Write only the number of lines in the entries below that contain the word "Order".
===============
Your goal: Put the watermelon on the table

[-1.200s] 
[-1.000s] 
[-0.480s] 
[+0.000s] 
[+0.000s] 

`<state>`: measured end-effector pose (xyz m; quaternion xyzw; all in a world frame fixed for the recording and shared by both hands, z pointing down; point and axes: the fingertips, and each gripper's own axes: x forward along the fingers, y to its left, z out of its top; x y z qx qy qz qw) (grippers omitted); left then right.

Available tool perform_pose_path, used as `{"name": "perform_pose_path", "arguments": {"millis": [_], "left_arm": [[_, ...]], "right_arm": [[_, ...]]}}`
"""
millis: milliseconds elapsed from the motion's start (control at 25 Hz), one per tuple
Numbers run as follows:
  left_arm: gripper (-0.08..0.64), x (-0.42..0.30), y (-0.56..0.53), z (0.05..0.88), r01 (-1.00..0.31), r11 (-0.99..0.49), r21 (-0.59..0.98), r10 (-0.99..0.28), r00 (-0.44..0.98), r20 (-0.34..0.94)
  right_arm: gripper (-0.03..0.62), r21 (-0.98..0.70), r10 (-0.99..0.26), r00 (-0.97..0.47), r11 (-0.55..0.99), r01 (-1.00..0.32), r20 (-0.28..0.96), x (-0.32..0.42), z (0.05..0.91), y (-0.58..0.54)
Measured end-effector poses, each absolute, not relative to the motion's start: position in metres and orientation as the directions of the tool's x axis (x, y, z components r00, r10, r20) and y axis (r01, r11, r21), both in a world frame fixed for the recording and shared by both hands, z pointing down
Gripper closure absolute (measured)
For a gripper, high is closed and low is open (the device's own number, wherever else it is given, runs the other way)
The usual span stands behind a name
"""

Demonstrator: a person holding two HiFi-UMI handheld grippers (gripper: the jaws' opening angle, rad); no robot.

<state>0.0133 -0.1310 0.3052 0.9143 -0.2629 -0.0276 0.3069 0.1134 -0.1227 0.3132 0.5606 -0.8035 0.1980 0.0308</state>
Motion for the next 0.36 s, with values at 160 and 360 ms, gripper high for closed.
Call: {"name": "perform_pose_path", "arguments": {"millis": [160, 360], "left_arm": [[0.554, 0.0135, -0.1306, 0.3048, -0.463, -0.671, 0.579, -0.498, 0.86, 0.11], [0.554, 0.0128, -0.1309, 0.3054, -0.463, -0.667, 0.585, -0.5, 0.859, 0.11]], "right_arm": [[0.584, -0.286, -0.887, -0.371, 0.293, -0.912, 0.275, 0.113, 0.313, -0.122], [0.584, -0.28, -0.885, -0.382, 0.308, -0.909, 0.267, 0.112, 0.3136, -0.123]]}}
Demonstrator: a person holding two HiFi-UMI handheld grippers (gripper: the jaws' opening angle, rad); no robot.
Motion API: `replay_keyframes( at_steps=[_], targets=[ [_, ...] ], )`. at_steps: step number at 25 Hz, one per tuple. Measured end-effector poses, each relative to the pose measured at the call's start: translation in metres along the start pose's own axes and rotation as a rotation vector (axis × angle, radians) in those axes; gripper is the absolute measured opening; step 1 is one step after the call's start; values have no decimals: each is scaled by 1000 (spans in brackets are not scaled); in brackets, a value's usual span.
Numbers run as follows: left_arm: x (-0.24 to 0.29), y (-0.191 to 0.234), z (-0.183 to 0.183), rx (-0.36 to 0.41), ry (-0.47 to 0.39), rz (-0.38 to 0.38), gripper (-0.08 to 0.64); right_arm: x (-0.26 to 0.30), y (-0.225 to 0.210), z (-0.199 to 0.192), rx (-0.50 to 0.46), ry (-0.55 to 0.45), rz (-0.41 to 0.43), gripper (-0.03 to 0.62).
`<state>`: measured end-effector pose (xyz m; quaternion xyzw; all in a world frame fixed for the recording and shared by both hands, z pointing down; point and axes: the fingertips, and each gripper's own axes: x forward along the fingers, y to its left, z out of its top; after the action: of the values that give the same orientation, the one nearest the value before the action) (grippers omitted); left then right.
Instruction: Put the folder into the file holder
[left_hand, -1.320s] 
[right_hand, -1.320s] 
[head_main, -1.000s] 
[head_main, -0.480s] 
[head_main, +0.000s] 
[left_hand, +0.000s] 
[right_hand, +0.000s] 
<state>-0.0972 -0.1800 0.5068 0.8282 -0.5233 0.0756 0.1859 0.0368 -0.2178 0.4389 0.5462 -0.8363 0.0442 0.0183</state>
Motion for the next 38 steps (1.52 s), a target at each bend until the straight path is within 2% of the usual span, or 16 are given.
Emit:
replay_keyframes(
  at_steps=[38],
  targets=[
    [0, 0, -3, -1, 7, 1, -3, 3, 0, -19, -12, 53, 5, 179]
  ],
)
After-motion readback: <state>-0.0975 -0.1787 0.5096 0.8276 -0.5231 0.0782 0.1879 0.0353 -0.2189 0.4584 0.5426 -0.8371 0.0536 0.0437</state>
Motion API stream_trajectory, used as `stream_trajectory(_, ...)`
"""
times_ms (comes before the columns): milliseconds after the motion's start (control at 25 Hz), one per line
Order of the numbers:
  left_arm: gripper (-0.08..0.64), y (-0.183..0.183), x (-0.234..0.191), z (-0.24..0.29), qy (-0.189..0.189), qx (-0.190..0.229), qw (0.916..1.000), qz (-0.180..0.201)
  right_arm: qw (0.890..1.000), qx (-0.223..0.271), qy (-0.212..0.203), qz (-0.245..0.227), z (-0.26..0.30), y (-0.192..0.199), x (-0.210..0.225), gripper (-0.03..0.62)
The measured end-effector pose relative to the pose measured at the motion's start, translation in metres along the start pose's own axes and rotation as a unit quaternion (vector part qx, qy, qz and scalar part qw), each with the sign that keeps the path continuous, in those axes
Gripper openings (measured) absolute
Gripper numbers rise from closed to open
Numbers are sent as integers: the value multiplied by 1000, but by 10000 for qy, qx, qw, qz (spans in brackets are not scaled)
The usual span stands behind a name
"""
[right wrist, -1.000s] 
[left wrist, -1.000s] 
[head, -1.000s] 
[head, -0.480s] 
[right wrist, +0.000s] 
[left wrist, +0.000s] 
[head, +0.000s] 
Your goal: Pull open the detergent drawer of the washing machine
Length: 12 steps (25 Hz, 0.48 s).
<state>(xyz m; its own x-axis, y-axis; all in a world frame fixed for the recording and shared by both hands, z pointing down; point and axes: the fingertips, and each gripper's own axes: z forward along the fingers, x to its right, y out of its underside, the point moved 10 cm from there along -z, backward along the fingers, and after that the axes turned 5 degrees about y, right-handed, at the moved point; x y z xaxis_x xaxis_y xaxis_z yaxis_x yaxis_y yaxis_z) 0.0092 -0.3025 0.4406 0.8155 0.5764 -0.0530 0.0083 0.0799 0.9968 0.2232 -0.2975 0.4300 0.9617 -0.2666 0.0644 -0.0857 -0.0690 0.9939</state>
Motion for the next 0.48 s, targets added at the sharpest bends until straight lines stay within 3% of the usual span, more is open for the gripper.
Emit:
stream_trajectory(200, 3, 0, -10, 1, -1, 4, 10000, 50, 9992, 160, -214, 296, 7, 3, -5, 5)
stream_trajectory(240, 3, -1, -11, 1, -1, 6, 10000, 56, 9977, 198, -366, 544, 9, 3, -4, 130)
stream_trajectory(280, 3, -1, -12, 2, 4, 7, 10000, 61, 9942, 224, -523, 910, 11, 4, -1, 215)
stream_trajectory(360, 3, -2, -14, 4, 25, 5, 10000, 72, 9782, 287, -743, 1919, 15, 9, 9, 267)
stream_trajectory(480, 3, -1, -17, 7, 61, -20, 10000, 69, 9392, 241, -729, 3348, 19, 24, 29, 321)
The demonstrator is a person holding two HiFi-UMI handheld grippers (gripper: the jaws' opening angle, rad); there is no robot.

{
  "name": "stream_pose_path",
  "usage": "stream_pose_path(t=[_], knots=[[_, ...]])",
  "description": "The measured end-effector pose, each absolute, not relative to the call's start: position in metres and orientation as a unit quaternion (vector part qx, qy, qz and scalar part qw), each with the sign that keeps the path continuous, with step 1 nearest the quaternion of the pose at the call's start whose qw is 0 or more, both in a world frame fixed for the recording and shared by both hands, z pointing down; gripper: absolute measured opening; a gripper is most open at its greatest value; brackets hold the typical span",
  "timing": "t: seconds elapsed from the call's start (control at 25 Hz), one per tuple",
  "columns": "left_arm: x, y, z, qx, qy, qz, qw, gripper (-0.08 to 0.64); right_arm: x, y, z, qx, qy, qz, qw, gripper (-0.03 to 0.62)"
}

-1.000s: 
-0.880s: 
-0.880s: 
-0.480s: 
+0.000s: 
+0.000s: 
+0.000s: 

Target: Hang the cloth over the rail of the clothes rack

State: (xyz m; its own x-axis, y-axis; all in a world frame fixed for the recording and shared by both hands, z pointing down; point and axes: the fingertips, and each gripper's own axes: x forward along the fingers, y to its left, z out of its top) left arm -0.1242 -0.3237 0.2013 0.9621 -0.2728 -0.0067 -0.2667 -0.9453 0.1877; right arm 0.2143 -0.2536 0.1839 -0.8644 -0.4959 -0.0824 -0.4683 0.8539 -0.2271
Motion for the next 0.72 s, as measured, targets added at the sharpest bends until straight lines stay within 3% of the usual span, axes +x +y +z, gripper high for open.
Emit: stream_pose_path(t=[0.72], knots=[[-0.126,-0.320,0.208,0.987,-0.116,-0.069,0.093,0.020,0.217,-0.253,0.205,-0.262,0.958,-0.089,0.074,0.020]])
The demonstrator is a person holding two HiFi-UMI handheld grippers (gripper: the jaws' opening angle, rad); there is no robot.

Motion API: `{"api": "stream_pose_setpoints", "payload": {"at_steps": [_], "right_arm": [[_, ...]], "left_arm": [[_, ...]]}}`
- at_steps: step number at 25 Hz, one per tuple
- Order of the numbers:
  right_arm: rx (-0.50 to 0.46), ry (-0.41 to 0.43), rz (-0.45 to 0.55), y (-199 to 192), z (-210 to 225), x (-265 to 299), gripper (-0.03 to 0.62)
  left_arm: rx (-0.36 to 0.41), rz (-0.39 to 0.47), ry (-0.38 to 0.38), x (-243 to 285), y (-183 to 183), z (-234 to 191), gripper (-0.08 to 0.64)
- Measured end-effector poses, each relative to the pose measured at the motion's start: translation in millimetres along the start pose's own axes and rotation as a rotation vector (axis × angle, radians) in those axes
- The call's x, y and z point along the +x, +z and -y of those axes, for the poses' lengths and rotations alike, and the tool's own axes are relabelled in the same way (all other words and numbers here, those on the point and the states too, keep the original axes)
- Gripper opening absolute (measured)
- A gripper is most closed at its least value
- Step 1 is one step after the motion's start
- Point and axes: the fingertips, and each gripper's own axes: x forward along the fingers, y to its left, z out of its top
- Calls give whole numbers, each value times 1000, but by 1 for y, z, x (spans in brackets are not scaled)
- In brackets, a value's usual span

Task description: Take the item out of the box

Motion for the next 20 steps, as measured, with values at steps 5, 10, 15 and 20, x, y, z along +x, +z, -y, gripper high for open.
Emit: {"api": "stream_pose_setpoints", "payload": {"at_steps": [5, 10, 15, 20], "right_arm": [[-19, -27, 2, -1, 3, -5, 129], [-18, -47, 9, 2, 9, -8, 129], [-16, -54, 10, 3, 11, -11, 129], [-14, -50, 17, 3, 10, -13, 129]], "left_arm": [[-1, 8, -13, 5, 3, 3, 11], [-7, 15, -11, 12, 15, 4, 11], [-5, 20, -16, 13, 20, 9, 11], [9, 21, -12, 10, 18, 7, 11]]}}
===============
Answer box
2